§ **WORK TASK**
Reproduce all of the data below without alteration; exclude every picture.

§ **DATASET EXTRACT**
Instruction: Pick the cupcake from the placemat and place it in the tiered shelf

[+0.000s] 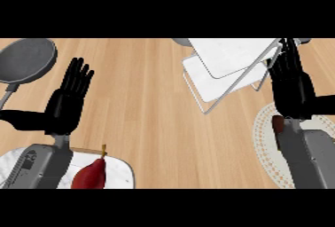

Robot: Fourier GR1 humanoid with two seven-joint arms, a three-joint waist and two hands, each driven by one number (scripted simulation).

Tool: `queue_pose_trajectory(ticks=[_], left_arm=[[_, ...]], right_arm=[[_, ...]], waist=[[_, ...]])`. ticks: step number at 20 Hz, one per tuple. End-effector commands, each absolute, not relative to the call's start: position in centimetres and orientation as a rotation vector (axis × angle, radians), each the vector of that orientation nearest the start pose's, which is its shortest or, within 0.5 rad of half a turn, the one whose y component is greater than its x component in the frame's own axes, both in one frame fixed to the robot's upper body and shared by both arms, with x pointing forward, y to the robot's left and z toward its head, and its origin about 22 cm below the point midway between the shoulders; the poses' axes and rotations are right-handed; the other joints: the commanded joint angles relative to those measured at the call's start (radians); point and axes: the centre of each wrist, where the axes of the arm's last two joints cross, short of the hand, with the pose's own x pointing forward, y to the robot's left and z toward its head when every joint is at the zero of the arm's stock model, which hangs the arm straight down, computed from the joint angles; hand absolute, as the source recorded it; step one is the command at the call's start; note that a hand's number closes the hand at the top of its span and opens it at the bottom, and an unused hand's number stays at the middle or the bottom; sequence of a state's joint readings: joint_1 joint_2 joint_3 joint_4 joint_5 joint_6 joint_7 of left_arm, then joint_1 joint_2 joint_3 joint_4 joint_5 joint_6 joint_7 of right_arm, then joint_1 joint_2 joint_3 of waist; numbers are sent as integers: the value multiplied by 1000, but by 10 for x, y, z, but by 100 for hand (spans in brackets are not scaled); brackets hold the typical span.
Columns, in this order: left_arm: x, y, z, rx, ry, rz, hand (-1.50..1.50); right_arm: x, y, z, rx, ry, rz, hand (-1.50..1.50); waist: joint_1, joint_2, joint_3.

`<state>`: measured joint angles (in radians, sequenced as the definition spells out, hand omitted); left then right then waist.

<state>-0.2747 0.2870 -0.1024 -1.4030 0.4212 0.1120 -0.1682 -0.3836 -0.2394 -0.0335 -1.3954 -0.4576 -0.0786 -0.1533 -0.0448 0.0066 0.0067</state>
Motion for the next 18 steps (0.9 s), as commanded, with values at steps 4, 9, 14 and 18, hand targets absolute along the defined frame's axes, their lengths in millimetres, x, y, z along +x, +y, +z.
queue_pose_trajectory(ticks=[4, 9, 14, 18], left_arm=[[278, 283, -10, 43, -1430, 68, 0], [256, 293, -40, 71, -1220, 53, 0], [253, 292, -41, 56, -1174, 47, 0], [266, 287, -29, 54, -1160, 47, 0]], right_arm=[[322, -356, 136, 262, -1948, 297, 150], [301, -421, 129, -8, -1603, 620, 150], [286, -468, 141, 202, -1656, 699, -150], [279, -490, 172, 323, -1626, 860, -150]], waist=[[38, 7, 1], [49, 43, 4], [77, 32, 8], [71, 22, 8]])
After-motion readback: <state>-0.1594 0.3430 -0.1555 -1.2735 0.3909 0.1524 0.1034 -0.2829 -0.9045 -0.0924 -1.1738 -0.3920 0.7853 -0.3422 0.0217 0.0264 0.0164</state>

§ **RESPONSE**
Instruction: Pick the cupcake from the placemat and place it in the tiered shelf

[+0.000s] 

Robot: Fourier GR1 humanoid with two seven-joint arms, a three-joint waist and two hands, each driven by one number (scripted simulation).

Tool: `queue_pose_trajectory(ticks=[_], left_arm=[[_, ...]], right_arm=[[_, ...]], waist=[[_, ...]])`. ticks: step number at 20 Hz, one per tuple. End-effector commands, each absolute, not relative to the call's start: position in centimetres and orientation as a rotation vector (axis × angle, radians), each the vector of that orientation nearest the start pose's, which is its shortest or, within 0.5 rad of half a turn, the one whose y component is greater than its x component in the frame's own axes, both in one frame fixed to the robot's upper body and shared by both arms, with x pointing forward, y to the robot's left and z toward its head, and its origin about 22 cm below the point midway between the shoulders; the poses' axes and rotations are right-handed; the other joints: the commanded joint angles relative to those measured at the call's start (radians); point and axes: the centre of each wrist, where the axes of the arm's last two joints cross, short of the hand, with the pose's own x pointing forward, y to the robot's left and z toward its head when every joint is at the zero of the arm's stock model, which hangs the arm straight down, computed from the joint angles; hand absolute, as the source recorded it; step one is the command at the call's start; note that a hand's number closes the hand at the top of its span and opens it at the bottom, and an unused hand's number stays at the middle or the bottom; sequence of a state's joint readings: joint_1 joint_2 joint_3 joint_4 joint_5 joint_6 joint_7 of left_arm, then joint_1 joint_2 joint_3 joint_4 joint_5 joint_6 joint_7 of right_arm, then joint_1 joint_2 joint_3 of waist; numbers are sent as integers: the value multiplied by 1000, but by 10 for x, y, z, but by 100 for hand (spans in brackets are not scaled); brackets hold the typical span.
Columns, in this order: left_arm: x, y, z, rx, ry, rz, hand (-1.50..1.50); right_arm: x, y, z, rx, ry, rz, hand (-1.50..1.50); waist: joint_1, joint_2, joint_3.

`<state>`: measured joint angles (in radians, sequenced as the definition spells out, hand omitted); left then right then waist.

<state>-0.2747 0.2870 -0.1024 -1.4030 0.4212 0.1120 -0.1682 -0.3836 -0.2394 -0.0335 -1.3954 -0.4576 -0.0786 -0.1533 -0.0448 0.0066 0.0067</state>
Motion for the next 18 steps (0.9 s), as commanded, with values at steps 4, 9, 14 and 18, hand targets absolute along the defined frame's axes, their lengths in millimetres, x, y, z along +x, +y, +z.
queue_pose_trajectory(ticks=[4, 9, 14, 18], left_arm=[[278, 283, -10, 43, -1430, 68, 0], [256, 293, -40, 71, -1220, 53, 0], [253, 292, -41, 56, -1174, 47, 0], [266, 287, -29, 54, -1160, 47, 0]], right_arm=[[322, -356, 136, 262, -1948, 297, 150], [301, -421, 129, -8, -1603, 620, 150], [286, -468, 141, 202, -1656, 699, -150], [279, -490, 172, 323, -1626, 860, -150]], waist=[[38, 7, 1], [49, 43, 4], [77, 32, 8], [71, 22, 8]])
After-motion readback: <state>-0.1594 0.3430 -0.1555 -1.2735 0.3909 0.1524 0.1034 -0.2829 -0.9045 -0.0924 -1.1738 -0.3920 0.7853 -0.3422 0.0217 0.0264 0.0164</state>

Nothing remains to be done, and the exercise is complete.